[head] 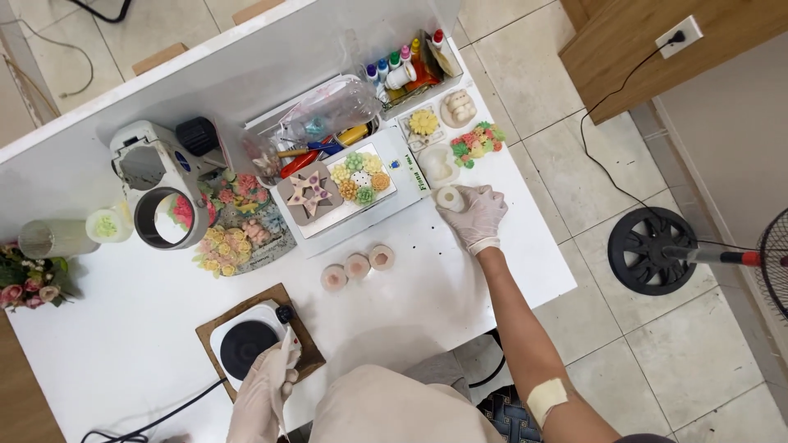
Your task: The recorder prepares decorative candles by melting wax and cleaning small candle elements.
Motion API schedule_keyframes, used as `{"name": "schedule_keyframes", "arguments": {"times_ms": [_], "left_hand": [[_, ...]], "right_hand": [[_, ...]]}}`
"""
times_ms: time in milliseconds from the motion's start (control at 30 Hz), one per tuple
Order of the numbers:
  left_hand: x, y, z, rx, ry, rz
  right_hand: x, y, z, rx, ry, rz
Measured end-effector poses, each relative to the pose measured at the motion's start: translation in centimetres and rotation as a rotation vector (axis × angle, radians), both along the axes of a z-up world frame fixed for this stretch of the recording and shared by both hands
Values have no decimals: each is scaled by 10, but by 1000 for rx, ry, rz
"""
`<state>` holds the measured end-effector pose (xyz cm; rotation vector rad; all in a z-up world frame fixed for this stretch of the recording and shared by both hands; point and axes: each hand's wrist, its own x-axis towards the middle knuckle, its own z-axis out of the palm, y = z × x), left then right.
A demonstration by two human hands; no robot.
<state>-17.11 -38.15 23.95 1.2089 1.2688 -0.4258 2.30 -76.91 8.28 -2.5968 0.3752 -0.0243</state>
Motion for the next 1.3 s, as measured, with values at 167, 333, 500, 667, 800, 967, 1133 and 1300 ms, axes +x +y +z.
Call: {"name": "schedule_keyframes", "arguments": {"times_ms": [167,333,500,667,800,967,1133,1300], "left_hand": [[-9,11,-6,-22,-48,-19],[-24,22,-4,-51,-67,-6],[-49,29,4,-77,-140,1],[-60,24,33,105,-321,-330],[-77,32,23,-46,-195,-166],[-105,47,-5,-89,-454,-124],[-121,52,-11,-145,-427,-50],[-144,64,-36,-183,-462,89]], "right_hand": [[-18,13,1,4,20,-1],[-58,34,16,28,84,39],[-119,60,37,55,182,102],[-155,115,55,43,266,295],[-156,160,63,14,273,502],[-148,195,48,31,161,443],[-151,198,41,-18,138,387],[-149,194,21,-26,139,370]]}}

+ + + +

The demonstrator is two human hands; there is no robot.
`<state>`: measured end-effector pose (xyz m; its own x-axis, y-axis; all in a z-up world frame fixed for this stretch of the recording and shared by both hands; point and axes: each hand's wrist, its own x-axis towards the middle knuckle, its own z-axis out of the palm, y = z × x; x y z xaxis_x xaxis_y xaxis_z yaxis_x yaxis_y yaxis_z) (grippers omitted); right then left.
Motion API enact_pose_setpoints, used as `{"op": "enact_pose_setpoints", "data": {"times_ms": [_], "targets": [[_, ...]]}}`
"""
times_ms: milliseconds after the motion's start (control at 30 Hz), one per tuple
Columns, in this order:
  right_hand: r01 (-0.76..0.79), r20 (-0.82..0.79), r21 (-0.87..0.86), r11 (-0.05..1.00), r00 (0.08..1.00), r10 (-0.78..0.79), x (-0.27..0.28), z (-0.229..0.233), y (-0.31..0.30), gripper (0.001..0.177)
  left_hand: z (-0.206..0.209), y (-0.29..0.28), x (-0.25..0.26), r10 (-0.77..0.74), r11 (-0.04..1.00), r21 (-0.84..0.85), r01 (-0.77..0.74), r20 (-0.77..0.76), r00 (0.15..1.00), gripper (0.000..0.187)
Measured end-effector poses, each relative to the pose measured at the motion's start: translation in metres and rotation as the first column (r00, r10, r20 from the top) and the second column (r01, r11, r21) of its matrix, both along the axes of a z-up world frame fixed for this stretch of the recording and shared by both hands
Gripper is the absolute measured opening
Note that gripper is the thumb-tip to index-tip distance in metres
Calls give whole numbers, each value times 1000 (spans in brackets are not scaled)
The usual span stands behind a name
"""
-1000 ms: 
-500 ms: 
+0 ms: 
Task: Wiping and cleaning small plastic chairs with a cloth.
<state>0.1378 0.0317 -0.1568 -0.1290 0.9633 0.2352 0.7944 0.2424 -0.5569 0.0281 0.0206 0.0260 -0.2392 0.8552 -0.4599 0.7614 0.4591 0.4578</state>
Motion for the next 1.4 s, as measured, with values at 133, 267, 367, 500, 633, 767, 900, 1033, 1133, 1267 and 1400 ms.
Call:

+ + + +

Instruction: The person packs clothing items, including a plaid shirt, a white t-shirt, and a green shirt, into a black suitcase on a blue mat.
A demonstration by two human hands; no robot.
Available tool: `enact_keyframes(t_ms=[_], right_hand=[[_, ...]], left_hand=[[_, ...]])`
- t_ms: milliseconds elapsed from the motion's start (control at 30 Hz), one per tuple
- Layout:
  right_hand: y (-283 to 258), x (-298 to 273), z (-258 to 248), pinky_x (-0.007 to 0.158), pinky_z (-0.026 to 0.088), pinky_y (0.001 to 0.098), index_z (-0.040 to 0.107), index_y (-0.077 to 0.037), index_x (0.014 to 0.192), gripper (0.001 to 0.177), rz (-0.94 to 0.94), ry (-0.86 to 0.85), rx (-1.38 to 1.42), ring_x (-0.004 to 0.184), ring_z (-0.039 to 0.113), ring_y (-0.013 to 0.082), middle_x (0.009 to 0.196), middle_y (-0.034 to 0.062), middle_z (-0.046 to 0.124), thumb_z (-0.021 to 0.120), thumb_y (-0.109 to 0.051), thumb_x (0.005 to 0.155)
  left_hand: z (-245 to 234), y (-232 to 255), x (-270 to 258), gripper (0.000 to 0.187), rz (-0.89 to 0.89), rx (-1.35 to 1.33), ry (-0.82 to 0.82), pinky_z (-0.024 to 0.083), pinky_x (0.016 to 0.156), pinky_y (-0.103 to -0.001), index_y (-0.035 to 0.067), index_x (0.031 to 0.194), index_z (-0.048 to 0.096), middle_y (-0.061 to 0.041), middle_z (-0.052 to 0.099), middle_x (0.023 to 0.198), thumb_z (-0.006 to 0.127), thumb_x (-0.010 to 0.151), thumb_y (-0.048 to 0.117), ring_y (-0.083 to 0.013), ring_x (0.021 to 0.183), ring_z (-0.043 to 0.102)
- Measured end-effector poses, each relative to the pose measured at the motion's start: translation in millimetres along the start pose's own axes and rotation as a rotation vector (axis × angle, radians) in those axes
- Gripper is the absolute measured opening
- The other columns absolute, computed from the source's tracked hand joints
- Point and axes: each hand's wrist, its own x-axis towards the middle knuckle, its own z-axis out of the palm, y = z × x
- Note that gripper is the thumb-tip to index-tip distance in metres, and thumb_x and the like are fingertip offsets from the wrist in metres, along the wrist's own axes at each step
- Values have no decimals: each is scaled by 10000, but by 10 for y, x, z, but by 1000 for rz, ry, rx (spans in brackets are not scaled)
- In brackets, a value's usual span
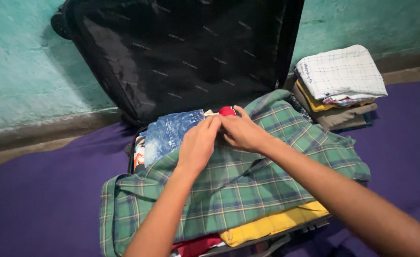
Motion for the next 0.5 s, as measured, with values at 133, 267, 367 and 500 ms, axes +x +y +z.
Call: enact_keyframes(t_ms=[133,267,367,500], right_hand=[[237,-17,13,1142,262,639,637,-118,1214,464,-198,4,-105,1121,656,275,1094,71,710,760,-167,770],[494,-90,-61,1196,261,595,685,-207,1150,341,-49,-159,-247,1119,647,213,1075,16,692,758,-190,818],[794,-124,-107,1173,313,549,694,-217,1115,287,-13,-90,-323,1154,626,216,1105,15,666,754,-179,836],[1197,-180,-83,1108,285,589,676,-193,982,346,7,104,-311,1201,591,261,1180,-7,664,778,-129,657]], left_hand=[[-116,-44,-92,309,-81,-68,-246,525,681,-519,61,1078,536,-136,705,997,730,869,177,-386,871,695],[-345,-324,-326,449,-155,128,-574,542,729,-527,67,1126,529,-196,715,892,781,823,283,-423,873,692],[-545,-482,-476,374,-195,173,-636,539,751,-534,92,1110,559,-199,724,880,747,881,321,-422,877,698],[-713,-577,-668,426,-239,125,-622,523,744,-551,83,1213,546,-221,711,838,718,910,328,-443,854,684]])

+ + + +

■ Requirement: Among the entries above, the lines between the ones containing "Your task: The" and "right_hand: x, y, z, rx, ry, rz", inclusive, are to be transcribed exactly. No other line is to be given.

■ Output for this exercise:
Your task: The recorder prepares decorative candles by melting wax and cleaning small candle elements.
Motion API schedule_keyframes, used as `{"name": "schedule_keyframes", "arguments": {"times_ms": [_], "left_hand": [[_, ...]], "right_hand": [[_, ...]]}}`
"""
times_ms: time in milliseconds from the motion's start (control at 30 Hz), one per tuple
Order of the numbers:
  left_hand: x, y, z, rx, ry, rz
  right_hand: x, y, z, rx, ry, rz

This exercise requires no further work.